Personal information
- Born: April 26, 1940 Dallas, Texas, U.S.
- Died: September 8, 1963 (aged 23) Wichita, Kansas, U.S.
- Listed height: 6 ft 1 in (1.85 m)
- Listed weight: 180 lb (82 kg)

Career information
- High school: James Madison (Dallas, Texas)
- College: Grambling
- AFL draft: 1963: 14th round, 105th overall pick

Career history
- Kansas City Chiefs (1963)*;
- * Offseason or practice squad member only

Awards and highlights
- Kansas City Chiefs No. 33 retired;

= Stone Johnson =

American sprinter and football player (1940–1963)
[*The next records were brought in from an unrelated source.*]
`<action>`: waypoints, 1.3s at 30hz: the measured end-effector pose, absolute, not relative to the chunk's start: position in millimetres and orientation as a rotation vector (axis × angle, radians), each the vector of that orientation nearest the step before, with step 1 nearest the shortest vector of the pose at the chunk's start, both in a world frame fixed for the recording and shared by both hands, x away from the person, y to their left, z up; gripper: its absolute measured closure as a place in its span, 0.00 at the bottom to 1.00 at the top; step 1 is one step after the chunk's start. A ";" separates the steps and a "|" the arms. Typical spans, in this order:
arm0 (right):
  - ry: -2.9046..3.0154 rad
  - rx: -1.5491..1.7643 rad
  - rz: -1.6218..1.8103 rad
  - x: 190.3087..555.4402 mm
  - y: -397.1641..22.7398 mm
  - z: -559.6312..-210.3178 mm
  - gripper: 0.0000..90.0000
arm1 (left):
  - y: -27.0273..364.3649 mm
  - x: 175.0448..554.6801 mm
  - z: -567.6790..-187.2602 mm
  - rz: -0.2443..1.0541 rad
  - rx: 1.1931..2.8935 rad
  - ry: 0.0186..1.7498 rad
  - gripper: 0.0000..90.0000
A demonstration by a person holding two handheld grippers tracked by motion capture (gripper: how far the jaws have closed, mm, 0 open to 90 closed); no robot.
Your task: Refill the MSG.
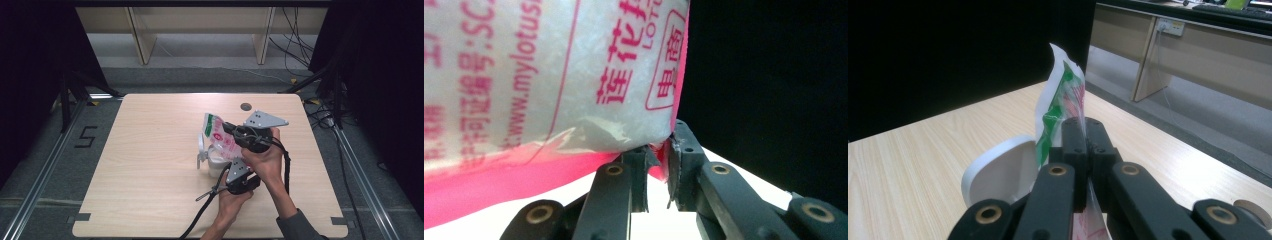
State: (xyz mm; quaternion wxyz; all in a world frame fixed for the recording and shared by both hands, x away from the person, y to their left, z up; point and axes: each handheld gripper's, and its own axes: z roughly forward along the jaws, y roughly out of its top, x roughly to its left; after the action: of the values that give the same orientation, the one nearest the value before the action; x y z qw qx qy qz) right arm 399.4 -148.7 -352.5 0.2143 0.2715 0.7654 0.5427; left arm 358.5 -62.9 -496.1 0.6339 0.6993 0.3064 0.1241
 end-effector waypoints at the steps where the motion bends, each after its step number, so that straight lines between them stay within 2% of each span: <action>1: 2.117 0.741 1.502 399.6 -149.3 -352.1 1.00 | -62.9 358.6 -496.3 0.284 1.599 0.700 0.89; 5: 2.126 0.773 1.503 396.9 -150.6 -350.7 1.00 | -65.5 356.5 -496.3 0.254 1.540 0.722 0.88; 39: 2.062 0.745 1.640 382.3 -181.2 -339.8 1.00 | -59.8 349.1 -496.9 0.271 1.594 0.699 0.87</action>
State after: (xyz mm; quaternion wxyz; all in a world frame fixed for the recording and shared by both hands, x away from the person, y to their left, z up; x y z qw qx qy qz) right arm 382.3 -181.2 -339.8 0.2005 0.2667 0.7378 0.5868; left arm 349.1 -59.8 -496.9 0.6365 0.6979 0.3062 0.1187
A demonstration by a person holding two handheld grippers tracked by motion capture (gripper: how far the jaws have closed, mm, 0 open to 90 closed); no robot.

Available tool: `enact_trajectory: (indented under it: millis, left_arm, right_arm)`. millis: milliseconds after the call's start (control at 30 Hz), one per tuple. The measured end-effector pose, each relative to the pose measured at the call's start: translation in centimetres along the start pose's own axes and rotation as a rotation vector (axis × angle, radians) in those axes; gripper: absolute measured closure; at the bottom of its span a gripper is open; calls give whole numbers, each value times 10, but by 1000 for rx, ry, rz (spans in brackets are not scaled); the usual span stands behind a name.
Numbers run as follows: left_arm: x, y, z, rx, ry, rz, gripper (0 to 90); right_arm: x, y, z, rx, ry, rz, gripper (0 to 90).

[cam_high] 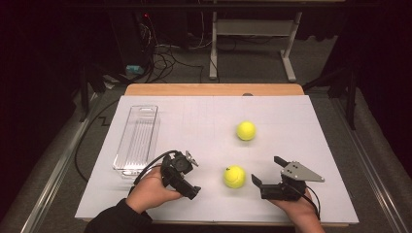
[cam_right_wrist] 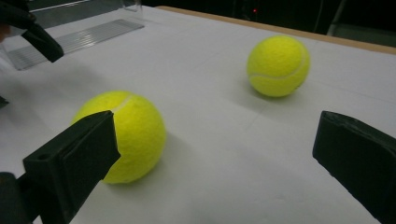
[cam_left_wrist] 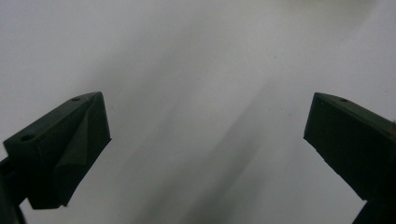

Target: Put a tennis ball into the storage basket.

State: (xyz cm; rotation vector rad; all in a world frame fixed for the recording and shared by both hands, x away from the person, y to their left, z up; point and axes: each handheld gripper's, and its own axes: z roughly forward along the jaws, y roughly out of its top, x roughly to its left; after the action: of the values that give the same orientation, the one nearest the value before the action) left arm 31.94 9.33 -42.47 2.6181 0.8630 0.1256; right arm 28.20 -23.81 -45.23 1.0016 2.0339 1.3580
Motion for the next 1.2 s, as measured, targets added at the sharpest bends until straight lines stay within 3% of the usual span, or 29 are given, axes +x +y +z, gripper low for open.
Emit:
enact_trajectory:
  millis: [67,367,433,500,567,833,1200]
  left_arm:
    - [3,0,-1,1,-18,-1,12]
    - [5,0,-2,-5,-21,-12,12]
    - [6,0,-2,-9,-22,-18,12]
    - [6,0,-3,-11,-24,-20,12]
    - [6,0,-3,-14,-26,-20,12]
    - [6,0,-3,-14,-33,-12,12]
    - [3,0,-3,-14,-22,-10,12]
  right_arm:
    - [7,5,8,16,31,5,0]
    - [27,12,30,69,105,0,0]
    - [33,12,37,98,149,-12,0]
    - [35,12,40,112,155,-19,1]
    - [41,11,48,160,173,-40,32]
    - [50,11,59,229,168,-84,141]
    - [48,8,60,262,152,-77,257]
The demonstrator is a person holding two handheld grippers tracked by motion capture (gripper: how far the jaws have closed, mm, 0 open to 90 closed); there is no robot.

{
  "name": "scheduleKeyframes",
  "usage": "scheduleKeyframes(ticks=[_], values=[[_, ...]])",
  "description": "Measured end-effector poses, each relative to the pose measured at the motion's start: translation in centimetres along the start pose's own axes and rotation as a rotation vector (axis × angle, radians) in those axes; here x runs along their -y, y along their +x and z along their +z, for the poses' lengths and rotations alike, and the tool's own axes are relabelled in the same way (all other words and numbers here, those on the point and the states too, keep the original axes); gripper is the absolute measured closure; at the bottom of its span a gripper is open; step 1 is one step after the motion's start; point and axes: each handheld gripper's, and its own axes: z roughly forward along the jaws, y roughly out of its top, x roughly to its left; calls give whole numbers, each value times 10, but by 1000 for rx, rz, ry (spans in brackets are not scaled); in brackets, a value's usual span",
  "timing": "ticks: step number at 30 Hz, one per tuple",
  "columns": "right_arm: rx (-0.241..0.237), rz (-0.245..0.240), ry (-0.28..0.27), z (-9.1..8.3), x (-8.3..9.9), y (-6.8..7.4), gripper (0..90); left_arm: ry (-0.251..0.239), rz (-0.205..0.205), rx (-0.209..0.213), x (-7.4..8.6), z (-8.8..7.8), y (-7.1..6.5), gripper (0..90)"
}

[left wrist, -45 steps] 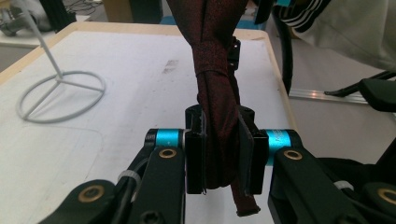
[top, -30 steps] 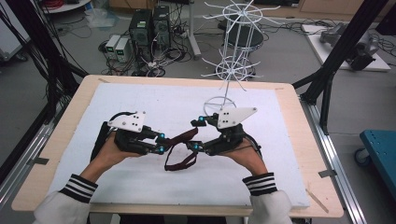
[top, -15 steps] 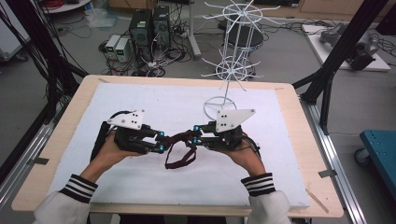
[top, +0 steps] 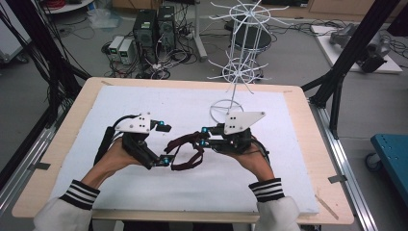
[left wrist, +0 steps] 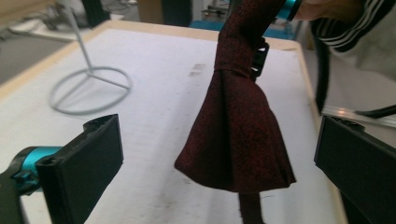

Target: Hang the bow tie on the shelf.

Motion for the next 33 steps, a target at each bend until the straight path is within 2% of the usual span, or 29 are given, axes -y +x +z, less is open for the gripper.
scheduleKeyframes(ticks=[1,5,10,12,19,23,27,33], values=[[-1,8,0,-1,0,1,833,-4,-14,2,0,0,0,17],[19,8,-6,-6,-1,0,832,0,-8,-13,0,-5,0,17],[48,9,-15,-13,-1,-1,832,-43,-10,-46,5,-14,-1,17],[59,11,-16,-15,0,-2,832,-41,-18,-65,11,-17,0,17],[115,25,-19,-25,0,-6,832,-86,-58,-141,31,-37,2,17],[141,26,-9,-30,0,-7,831,-105,-58,-196,43,-50,0,17],[193,34,-4,-35,-2,-9,831,-131,-73,-241,55,-61,-1,17],[234,40,11,-38,-9,-10,831,-125,-70,-288,76,-74,-3,17]])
Stone Edward Johnson (April 26, 1940 — September 8, 1963) was an American sprinter and professional football player.
Selected 105th overall in the 1963 American Football League draft out of Grambling College, he was a kick returner and running back for the Kansas City Chiefs during the 1963 preseason. Three years earlier at age twenty, Johnson was a 200-meter finalist in the 1960 Summer Olympics in Rome and was also a brief world record holder.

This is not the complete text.